Listen, I’m not saying Ganondorf is a good person, I’m just saying that the Legend of Zelda games suddenly become a whole lot more interesting as soon as you stop thinking of him as being mindlessly evil. The way I see it, Ganondorf is an intelligent man who may have started out with good intentions but who was twisted by his experience with the horror lurking underneath the bucolic surface of Hyrule. To me at least, this interpretation makes the stories of the games much richer and more nuanced.
I say this comic was written by me, but what really happened was that I sent Naomi a rambling email about how much I was enjoying the Good Omens miniseries on Amazon. I’ve been a fan of the book ever since I was in high school, and I think Naomi owns literally a dozen copies of it. Every character in Good Omens is wonderful, but I have a special fondness for the idea of the serpent who, having fallen from grace, makes a garden of his own.
This comic got a lot of attention on Tumblr, by the way, which is exactly as it should be.
This actually happened to me in Philadelphia in 2012. It was super creepy, and I still think about it sometimes. Maybe this is just me, but I’m not entirely sure that Philadelphia exists in consensus reality.
I used to think the Japanese horror film Ringu was super scary, and the Hollywood version creeped me out as well.
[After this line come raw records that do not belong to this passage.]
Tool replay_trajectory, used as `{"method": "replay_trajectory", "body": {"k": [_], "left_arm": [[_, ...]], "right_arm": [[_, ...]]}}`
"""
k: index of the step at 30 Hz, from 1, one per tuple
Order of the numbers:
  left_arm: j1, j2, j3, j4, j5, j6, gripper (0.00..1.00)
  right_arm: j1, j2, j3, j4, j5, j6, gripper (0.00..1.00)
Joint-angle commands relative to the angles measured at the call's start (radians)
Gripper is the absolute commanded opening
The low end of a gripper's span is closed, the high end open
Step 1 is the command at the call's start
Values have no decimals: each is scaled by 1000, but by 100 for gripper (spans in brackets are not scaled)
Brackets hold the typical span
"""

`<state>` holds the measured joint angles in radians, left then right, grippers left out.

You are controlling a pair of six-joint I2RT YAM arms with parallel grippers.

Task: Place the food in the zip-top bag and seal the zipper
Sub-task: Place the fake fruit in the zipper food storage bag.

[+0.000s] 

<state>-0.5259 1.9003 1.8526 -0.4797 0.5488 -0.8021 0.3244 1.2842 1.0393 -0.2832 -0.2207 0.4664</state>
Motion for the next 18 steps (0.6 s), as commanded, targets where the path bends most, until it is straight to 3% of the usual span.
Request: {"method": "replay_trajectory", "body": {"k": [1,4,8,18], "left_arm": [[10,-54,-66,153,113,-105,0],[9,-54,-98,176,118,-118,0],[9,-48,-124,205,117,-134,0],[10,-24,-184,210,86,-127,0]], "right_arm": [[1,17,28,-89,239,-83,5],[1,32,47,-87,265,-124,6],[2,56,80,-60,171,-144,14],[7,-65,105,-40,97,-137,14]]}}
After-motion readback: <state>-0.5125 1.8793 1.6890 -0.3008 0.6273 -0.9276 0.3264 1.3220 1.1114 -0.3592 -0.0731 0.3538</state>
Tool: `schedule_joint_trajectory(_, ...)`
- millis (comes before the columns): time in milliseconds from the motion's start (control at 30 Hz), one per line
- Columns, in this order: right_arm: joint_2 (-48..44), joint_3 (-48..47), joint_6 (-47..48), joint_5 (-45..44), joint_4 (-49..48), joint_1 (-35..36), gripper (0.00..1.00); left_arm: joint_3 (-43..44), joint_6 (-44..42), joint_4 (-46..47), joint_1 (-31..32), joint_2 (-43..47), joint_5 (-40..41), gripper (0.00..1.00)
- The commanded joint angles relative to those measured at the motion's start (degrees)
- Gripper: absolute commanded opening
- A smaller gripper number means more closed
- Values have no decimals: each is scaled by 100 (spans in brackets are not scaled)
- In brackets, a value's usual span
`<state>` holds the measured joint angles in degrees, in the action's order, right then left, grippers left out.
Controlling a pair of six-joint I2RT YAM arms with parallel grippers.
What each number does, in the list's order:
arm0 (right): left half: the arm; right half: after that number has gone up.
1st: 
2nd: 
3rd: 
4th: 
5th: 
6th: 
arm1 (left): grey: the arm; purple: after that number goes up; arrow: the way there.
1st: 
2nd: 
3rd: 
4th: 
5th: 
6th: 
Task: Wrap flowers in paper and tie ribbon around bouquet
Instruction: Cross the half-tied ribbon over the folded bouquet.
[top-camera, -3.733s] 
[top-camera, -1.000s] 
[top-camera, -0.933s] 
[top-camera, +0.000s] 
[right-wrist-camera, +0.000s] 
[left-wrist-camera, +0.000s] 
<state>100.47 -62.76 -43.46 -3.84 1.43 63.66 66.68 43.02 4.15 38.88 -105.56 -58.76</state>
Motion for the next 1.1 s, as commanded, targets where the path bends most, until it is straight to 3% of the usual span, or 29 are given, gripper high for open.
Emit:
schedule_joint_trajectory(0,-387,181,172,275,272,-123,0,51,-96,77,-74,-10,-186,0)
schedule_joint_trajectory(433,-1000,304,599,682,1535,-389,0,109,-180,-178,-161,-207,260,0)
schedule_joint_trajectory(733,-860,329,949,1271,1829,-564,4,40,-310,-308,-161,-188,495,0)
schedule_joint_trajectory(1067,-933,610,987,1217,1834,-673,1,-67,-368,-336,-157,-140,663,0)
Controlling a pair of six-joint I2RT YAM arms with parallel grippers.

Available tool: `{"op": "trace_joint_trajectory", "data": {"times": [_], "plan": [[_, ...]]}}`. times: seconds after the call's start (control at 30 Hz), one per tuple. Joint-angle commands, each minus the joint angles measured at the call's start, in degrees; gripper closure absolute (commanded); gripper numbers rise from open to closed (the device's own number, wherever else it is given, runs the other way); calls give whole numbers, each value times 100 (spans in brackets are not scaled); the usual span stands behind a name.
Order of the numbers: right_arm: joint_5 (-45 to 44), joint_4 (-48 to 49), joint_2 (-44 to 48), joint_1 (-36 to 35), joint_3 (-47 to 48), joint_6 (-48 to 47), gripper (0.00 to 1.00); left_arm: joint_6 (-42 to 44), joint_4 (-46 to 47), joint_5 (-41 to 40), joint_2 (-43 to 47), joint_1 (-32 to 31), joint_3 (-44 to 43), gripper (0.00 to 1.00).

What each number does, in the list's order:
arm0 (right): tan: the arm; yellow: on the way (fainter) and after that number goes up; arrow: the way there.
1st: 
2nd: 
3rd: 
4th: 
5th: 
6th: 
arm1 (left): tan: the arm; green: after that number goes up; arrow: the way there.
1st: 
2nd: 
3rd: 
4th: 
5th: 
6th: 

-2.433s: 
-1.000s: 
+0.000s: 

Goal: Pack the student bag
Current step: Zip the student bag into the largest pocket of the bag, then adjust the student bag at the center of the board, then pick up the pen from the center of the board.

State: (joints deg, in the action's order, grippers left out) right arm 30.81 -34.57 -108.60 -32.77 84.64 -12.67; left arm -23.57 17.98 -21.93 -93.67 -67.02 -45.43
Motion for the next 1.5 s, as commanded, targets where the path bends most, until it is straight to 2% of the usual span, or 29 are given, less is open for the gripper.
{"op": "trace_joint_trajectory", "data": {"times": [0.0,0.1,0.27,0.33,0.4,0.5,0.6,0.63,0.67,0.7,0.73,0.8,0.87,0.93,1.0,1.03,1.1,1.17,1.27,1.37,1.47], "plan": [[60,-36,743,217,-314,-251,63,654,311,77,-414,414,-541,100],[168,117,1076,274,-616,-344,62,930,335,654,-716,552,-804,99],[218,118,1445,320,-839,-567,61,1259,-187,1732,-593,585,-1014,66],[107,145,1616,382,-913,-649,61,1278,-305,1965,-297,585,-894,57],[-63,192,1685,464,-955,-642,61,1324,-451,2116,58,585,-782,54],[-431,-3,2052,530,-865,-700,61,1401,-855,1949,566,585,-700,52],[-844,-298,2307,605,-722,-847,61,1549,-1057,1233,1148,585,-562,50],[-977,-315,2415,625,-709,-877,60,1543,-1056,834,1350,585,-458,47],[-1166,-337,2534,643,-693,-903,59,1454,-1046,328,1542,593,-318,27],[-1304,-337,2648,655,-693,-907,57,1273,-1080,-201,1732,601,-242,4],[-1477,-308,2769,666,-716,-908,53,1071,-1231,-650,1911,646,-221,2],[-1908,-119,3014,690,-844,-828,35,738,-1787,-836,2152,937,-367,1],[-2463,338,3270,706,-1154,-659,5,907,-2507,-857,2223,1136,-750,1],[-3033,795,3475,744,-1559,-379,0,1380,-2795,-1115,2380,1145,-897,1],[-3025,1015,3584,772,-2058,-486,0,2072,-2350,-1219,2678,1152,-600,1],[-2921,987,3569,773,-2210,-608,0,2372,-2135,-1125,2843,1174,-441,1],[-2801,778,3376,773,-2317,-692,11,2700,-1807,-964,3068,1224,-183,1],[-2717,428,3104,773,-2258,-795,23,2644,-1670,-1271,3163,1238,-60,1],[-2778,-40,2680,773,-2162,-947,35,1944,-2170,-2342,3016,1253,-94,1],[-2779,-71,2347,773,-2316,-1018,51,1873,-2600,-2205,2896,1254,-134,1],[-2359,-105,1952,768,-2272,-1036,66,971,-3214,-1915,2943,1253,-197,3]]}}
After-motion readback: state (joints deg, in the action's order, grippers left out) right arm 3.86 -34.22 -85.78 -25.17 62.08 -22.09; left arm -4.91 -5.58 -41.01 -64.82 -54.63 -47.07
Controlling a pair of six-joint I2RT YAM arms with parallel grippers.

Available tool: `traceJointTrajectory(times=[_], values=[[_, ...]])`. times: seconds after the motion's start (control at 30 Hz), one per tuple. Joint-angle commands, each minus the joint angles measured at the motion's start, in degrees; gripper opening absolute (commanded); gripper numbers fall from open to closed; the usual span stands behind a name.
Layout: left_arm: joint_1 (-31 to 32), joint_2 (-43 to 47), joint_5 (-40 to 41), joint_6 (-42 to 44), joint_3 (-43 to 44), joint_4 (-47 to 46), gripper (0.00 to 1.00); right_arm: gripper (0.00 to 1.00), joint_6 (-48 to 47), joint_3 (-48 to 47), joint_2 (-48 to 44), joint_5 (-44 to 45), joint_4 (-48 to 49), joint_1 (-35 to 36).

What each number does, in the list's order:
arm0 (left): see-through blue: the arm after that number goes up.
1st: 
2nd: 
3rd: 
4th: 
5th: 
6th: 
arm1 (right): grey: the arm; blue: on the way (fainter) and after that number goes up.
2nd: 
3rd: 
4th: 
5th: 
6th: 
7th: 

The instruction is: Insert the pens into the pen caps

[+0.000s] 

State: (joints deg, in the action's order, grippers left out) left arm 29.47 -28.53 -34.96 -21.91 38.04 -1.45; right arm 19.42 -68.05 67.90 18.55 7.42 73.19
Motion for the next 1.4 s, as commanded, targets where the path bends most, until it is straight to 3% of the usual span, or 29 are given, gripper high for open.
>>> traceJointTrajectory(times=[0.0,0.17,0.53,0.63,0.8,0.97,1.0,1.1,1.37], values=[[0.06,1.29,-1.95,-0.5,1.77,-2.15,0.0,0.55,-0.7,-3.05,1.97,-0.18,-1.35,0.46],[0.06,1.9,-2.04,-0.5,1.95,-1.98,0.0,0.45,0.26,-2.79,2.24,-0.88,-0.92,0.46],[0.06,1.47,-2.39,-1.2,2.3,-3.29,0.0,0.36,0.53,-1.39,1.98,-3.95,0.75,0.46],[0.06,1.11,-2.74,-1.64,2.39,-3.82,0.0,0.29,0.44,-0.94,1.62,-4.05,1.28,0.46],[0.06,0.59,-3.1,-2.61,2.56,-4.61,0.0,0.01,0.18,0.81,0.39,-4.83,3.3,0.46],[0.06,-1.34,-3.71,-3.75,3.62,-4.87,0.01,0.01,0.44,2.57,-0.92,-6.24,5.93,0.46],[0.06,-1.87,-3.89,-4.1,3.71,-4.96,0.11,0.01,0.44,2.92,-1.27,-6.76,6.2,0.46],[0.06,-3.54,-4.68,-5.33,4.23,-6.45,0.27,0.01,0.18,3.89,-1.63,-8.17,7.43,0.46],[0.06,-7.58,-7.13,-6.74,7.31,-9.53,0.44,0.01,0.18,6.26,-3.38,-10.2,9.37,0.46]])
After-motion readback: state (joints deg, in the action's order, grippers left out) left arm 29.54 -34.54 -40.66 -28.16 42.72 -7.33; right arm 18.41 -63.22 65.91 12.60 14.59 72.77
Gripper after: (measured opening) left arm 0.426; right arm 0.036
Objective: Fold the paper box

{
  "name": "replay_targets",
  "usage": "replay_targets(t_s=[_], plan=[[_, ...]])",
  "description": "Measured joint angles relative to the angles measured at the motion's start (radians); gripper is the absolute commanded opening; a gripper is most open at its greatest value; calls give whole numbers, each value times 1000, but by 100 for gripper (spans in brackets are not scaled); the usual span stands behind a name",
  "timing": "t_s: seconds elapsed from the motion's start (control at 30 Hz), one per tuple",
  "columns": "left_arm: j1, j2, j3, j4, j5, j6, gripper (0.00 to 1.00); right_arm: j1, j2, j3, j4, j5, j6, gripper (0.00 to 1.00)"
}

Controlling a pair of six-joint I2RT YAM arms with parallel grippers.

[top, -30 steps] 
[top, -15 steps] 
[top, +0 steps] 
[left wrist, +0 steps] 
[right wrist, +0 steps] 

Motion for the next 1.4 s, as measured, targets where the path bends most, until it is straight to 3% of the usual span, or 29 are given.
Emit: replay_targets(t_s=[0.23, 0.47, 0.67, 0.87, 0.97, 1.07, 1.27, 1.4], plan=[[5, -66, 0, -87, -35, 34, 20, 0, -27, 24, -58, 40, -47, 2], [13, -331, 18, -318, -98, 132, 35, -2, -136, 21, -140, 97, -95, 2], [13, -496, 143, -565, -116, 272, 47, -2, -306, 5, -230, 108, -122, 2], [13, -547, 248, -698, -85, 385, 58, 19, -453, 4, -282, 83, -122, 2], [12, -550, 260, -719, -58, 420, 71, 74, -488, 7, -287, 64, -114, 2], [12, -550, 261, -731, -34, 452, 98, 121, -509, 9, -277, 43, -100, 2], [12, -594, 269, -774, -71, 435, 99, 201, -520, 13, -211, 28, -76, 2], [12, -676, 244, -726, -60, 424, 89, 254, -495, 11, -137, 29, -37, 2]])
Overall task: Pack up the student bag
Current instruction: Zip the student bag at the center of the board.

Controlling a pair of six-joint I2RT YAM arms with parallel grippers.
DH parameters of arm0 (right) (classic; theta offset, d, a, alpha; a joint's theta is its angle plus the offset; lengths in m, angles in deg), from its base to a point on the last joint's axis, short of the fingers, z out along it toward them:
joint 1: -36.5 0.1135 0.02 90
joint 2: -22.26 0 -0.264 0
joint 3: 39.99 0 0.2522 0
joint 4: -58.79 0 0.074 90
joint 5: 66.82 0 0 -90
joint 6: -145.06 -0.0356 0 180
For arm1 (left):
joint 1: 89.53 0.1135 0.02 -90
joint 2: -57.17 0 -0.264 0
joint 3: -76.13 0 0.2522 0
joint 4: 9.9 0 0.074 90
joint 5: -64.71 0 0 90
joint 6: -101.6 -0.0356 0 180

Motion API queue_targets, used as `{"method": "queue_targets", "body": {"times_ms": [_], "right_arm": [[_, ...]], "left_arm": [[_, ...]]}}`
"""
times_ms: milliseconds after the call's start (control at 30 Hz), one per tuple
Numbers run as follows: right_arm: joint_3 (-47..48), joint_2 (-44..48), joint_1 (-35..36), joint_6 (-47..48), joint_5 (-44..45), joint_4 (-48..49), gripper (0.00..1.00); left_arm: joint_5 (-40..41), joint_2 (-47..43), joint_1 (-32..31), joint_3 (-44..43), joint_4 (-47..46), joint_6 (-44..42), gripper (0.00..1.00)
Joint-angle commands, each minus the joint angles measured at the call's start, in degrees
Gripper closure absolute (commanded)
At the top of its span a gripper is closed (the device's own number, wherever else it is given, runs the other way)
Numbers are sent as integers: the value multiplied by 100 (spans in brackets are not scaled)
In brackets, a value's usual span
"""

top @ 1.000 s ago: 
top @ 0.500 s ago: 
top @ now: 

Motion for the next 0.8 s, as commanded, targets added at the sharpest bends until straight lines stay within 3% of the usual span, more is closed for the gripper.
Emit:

As I’ve gotten older, however, I’ve begun to find both movies silly and charming, especially since I would love to have a ghost friend come to visit through my television screen.
This is based on a scene from the sixth chapter of The Legend of the Princess, a Legend of Zelda fanfic I wrote in 2017 and 2018. I was interested in exploring the character of Ganondorf, who I don’t read as “evil” so much as taking radical action in extreme circumstances. This doesn’t mean that he’s a good person, but rather that Hyrule is an awful place. For me, Ganondorf represents a lot of the issues involved in what might be called “the ethics of rage.” He is expressing anger in this scene, but Zelda is wise enough not to make assumptions about what he means when he says that “Hyrule will burn.”
I’d always wanted to write a Gothic romance set in a haunted castle, but I wasn’t taking this story seriously until Naomi sent me this comic, which inspired me to step up my own creative efforts. The quality of Naomi’s work helped me realize that what I was doing had the potential to become an interesting and meaningful story that was worth my time and effort. Although I’d started writing a fairly basic fantasy-themed murder mystery, I ended up with an exploration of the intersections between gender, race, power, and political responsibility. It’s always a pleasure to collaborate with a visual artist, and I consider myself lucky that someone as brilliant and talented as Naomi was willing with work with me on this project.
Haunted Haiku collects of 147 horror-themed haiku. Some are eerie, some are elegiac, some are homages to cult horror films, and some are just weird.
This zine is fifty pages long and standard half-letter size. This was my first time printing a zine with perfect binding (in which the pages are glued instead of stapled together), and I underestimated how large the interior margins need to be. I’m almost sold out of this zine (although there are still a few copies left on Etsy), but I’m going to change the font size if I ever end up doing a reprint.
The cover art is by the Australian writer, illustrator, and comic artist Sarah Winifred Searle (@swinsea on Twitter). It was an incredible honor to be able to work with her! It was actually Sarah who came up with the title of this zine. I was going to call it “Horror Haiku” (like my other two haiku zines), but Sarah suggested that “Haunted Haiku” might sound nicer. She was right, of course, which is one of the many reasons why it’s always wonderful to collaborate with artists on projects like this.
In any case, this is the first zine I took to be sold at Atomic Books in Baltimore, which is one of my favorite independent bookstores in the world. One of the reasons I love Atomic Books is that their shelves of zines are the first thing you see when you walk in the door, which makes you feel as if you’re stepping into a unique and special space. Anyone can buy books on Amazon, which is why I appreciate when independent bookstores use their physical location as a way to bring an actual community of writers and readers together. Getting an email from Atomic Books saying that they would be interested in receiving a few copies of this zine is definitely one of the coolest things to happen to me this year.